Volume: 2

Molecular Pathogenesis of Human Coronaviruses of 21st Century

Author(s): Ruma Karmakar, Satya Vadlamani, Jyoti Verma, Sakshi Kumari and Maitreyi Syamala Rajala *

Pp: 155-190 (36)

DOI: 10.2174/9789814998604121020009

* (Excluding Mailing and Handling)


Coronaviruses affect both humans and animals, causing respiratory, enteric, hepatic, and neurological diseases. Until the outbreak of severe acute respiratory syndrome coronavirus (SARS-CoV) in 2002, coronaviruses were known to cause very mild infections in humans. However, the ongoing novel coronavirus disease (COVID- 19) that emerged in December 2019 from Wuhan, Hubei province, China, is several folds critical than the disease caused by its predecessors, SARS and MERS coronaviruses of 2002 and 2012, respectively.

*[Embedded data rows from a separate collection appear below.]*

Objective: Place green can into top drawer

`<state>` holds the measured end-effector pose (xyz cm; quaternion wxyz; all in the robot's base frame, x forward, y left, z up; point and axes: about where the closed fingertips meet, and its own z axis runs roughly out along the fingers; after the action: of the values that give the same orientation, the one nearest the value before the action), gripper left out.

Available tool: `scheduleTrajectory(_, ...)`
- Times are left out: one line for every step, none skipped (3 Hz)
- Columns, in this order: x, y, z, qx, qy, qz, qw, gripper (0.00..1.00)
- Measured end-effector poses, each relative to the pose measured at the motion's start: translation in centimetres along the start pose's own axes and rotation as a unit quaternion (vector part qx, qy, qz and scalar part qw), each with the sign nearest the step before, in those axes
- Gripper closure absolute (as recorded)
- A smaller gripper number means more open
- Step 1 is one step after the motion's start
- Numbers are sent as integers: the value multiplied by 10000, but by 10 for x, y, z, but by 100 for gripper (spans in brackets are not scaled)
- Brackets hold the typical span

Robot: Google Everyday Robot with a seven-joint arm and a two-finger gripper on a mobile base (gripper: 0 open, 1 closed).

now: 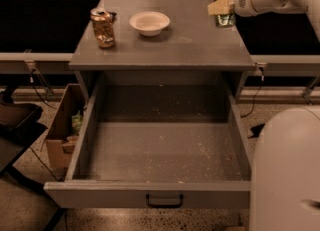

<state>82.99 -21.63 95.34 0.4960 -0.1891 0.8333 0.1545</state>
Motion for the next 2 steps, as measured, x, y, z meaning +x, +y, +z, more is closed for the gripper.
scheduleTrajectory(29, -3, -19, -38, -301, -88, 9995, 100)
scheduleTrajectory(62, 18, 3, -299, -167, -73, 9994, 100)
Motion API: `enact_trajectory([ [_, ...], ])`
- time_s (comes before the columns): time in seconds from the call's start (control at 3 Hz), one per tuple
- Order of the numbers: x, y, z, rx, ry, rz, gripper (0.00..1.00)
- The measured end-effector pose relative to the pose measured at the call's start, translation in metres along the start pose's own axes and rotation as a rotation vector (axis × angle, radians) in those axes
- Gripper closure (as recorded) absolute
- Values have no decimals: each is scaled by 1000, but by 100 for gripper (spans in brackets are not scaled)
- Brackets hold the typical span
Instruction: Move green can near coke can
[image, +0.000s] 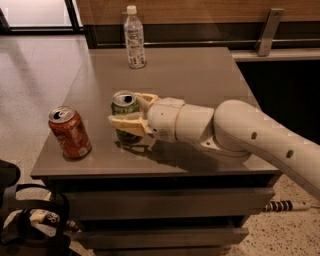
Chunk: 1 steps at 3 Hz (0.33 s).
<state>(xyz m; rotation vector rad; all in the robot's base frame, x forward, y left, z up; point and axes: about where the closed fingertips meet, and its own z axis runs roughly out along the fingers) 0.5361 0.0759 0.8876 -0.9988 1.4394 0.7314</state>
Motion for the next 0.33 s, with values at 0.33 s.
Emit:
enact_trajectory([
  [0.33,0,0,0,0,0,0,0],
])
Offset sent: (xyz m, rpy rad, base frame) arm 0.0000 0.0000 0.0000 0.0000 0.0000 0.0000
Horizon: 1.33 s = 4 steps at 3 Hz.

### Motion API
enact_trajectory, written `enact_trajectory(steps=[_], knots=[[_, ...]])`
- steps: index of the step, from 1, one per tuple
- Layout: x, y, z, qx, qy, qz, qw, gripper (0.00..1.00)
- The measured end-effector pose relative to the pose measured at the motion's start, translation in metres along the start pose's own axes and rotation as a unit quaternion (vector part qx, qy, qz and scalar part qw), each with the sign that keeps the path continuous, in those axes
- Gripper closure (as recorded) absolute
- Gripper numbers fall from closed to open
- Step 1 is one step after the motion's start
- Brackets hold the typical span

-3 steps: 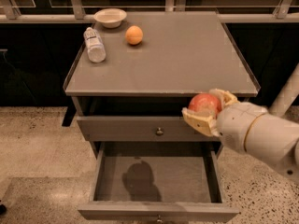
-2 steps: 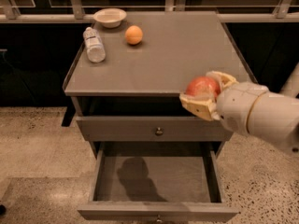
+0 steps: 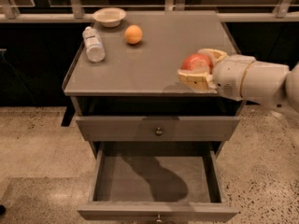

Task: Pick apple from middle drawer and place on counter

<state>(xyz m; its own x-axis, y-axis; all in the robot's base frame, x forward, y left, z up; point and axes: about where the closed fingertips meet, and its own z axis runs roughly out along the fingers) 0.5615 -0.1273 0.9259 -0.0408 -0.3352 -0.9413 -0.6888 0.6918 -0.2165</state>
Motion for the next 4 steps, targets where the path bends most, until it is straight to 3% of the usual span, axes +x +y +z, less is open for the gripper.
enact_trajectory(steps=[2,4], knots=[[0.003,-0.033,0.064,-0.045,-0.004,0.012,0.9989,1.00],[0.007,-0.049,0.103,-0.056,0.013,0.016,0.9982,1.00]])
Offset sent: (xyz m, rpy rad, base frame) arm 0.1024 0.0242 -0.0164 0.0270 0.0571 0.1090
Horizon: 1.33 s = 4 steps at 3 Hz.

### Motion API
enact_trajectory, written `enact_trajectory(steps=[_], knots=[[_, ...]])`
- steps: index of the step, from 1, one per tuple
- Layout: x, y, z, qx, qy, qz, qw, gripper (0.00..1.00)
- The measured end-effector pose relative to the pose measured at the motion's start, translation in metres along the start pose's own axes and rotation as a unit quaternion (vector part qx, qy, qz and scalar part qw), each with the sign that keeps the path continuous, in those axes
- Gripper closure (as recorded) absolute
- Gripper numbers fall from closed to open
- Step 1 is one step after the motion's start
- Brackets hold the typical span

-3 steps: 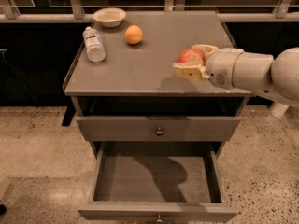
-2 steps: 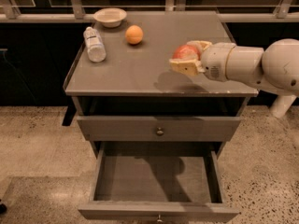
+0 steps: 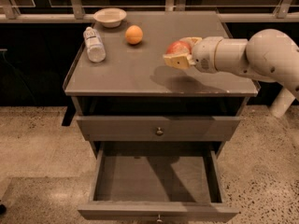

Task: Pick apple from middle drawer and place on counter

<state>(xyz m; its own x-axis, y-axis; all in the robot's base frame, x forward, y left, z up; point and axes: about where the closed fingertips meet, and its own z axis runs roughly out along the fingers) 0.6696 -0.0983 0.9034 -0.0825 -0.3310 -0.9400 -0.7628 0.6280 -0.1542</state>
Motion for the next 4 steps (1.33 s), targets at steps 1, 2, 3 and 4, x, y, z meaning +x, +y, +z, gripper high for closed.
enact_trajectory(steps=[1,2,3,4], knots=[[0.011,-0.015,0.010,0.007,0.004,0.016,0.9998,1.00],[0.024,-0.025,0.021,0.012,0.013,0.025,0.9995,1.00],[0.024,-0.025,0.021,0.012,0.013,0.025,0.9995,0.81],[0.024,-0.025,0.021,0.012,0.013,0.025,0.9995,0.58]])
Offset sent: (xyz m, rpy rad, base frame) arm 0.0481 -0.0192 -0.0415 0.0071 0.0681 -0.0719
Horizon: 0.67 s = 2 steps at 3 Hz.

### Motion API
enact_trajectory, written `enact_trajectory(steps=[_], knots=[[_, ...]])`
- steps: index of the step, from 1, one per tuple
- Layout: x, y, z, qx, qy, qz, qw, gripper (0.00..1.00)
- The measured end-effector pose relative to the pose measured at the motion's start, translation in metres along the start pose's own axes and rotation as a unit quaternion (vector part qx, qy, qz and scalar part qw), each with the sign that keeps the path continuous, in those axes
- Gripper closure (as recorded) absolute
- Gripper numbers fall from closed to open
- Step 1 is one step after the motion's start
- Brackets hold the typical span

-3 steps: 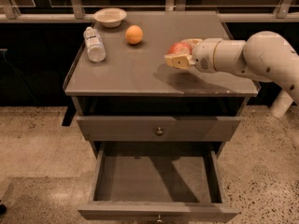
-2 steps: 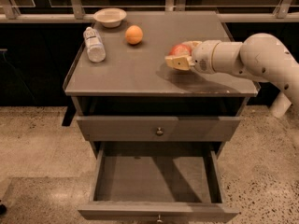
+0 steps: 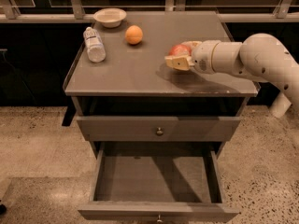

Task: Pick apple from middle drawer and place on counter

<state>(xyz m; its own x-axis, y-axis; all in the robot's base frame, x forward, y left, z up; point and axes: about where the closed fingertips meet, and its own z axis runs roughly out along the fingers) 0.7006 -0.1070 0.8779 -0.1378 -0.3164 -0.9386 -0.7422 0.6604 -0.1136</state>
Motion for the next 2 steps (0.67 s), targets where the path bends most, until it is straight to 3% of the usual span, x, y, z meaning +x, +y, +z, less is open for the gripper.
enact_trajectory(steps=[2], knots=[[0.0000,0.0000,0.0000,0.000,0.000,0.000,1.0000,0.11]])
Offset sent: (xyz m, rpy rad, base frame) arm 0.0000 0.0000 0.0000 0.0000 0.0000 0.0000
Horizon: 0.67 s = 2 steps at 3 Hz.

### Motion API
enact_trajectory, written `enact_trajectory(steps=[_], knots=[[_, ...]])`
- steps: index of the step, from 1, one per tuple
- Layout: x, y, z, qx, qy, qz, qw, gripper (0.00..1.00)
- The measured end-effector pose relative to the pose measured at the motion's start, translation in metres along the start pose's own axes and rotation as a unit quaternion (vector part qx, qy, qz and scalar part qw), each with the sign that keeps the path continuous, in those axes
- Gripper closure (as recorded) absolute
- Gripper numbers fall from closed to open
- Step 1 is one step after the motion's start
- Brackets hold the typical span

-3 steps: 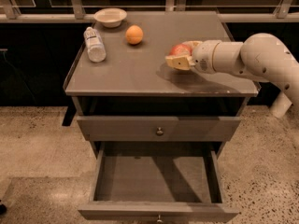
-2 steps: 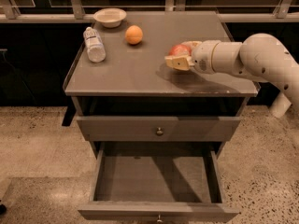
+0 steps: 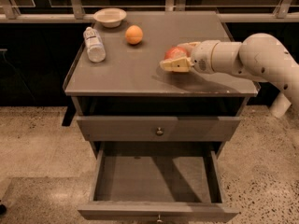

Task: Pick apple from middle drawer and place on counter

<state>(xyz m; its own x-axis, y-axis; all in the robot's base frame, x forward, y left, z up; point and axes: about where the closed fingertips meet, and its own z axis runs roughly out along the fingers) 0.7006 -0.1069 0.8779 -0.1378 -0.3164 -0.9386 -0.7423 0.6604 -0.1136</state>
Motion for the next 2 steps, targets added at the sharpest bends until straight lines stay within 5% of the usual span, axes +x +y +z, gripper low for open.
enact_trajectory(steps=[1,2], knots=[[0.0000,0.0000,0.0000,0.000,0.000,0.000,1.0000,0.00],[0.0000,0.0001,0.0001,0.000,0.000,0.000,1.0000,0.00]])
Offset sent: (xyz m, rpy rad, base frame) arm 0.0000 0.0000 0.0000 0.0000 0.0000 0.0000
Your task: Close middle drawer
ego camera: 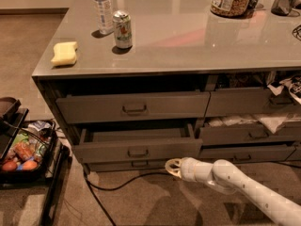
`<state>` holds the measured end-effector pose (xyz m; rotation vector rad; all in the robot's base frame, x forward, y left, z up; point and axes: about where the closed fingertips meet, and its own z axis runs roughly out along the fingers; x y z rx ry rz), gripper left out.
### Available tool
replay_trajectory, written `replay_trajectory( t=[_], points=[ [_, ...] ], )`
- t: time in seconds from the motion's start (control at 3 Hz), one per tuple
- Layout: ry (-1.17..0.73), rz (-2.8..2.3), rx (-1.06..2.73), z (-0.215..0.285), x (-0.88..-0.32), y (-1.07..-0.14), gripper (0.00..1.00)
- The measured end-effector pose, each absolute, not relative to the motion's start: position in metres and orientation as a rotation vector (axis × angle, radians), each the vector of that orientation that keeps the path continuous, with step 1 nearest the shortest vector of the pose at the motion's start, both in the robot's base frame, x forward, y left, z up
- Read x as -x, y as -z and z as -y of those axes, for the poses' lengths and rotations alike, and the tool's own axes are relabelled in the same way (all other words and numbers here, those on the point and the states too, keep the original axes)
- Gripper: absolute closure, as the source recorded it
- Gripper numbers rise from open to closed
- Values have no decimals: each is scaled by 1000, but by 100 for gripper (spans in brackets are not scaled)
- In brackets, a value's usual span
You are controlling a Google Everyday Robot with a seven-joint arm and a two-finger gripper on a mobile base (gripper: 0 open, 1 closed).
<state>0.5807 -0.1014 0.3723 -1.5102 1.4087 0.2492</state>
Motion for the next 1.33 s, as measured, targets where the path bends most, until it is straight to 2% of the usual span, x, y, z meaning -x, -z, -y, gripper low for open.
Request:
replay_trajectory(
  t=[0.67, 1.33],
  points=[
    [-118, -1340, 1533, 104, -633, -370, 100],
    [-103, -1314, 1568, 105, -678, -372, 100]
  ],
)
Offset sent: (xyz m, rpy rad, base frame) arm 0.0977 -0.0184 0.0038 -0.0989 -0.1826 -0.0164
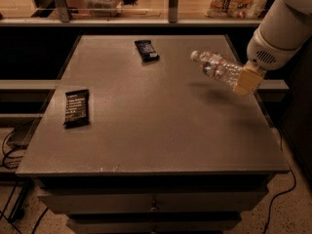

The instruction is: Move water bottle near rxbar chocolate

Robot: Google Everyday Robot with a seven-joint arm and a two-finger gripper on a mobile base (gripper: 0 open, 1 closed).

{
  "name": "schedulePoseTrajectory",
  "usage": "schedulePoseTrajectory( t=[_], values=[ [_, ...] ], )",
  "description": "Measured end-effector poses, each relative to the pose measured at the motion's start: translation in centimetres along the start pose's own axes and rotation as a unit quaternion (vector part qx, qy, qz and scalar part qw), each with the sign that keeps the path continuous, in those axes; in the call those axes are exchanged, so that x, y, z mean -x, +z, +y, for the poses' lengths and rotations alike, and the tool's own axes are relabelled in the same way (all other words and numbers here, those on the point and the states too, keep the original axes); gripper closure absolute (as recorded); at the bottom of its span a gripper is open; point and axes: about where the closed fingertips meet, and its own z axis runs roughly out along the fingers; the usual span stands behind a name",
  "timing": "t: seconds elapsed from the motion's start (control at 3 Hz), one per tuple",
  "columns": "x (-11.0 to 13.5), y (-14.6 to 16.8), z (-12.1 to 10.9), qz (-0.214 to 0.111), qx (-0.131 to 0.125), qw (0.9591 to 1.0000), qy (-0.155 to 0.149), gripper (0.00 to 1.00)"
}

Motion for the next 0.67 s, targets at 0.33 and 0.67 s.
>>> schedulePoseTrajectory(
  t=[0.33,0.67],
  values=[
    [0.0,0.0,0.0,0.000,0.000,1.0000,0.000,1.00],
    [0.5,0.5,1.0,-0.005,0.020,0.9998,-0.005,1.00]
  ],
)
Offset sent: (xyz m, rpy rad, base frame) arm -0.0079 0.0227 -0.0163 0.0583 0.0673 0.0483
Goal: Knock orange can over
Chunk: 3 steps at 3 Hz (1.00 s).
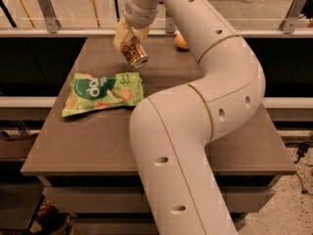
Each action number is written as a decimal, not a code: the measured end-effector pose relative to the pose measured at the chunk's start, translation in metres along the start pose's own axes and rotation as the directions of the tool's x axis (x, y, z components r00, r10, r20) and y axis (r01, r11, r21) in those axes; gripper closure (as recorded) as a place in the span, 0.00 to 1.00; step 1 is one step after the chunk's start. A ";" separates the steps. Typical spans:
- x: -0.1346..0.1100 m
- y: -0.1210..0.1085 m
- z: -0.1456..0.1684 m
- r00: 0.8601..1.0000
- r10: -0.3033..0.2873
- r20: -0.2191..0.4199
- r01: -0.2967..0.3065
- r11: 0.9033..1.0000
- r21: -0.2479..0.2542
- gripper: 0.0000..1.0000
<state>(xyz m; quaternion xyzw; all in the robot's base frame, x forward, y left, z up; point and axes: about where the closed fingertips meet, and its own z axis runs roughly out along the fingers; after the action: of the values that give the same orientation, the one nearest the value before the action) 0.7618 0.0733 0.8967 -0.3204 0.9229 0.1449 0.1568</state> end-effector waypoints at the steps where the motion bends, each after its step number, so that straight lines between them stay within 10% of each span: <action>1: 0.000 0.002 0.009 1.000 -0.007 -0.022 0.007 1.000 -0.008 1.00; 3: -0.003 0.008 0.029 0.999 -0.030 -0.043 0.029 0.999 -0.030 1.00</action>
Offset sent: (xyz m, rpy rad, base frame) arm 0.0292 0.0085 -0.0008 -0.0372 0.0813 0.0575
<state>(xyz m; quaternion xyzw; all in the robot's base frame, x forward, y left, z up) 0.7652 0.0915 0.8731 -0.3394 0.9190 0.1492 0.1343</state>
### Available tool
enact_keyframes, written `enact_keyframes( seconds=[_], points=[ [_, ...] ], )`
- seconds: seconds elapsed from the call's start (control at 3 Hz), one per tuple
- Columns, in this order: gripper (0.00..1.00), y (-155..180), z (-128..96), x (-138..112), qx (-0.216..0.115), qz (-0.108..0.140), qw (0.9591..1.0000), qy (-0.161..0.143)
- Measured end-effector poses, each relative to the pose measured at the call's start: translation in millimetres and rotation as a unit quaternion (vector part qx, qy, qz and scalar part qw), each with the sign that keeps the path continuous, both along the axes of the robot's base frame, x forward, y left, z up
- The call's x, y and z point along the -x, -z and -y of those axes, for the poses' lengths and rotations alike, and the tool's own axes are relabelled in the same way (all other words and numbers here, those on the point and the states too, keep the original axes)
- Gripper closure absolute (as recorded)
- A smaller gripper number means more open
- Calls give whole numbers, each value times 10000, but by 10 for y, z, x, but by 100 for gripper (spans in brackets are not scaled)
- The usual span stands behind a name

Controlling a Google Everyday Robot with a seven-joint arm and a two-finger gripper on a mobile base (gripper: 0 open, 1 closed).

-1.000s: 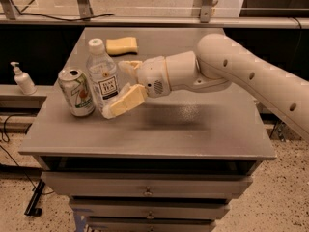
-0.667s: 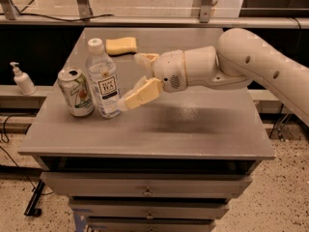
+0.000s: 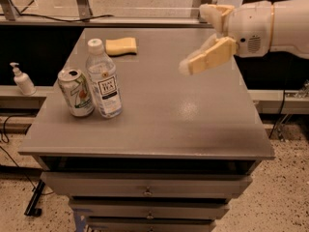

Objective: Move blue plastic bottle near 7up can

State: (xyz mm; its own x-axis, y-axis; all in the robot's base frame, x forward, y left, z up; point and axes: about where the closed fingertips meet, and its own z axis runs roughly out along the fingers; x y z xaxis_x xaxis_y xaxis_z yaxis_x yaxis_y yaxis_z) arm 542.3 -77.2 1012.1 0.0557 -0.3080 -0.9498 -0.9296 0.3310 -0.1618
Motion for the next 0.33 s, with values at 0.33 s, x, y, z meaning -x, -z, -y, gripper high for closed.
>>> enact_keyframes(
  seconds=[0.33],
  points=[
    [0,-593,393,88,-270,468,9973,496]
  ],
)
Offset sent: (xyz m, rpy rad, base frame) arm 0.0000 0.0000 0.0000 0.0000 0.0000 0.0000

The evidence shows that all the human coronaviruses of this century, including the ongoing pandemic SARS-CoV-2, were the result of zoonosis, crossing the animal species barrier, causing high morbidity and mortality in the human population. A large number of studies have provided an understanding of earlier SARS-CoV and MERS-CoV induced pathogenesis and host immune response. Immunopathogenesis of current SARS-CoV-2 has also been reported to a significant extent since its emergence. It is evident from the studies reported to date that all the above three human coronaviruses share similarities with respect to clinical symptoms caused, pathological conditions induced, and host immune response that leads to the disease progression to a larger extent. However, certain pathological features associated with SARS-CoV-2 infection are distinct and fatal from the features caused by the other two human coronaviruses. This chapter focuses on the studies related to immune response, molecular pathogenesis of all three human coronaviruses with an emphasis on SARS-CoV-2 and the immune evasion strategies stimulated by individual viral proteins and their driven mechanisms.

Keywords: ACE2, ARDS, COVID-19, Immune Evasion, Immune Response, MERS, Pathogenesis, Pneumonia, SARS-CoV, SARS-CoV-2.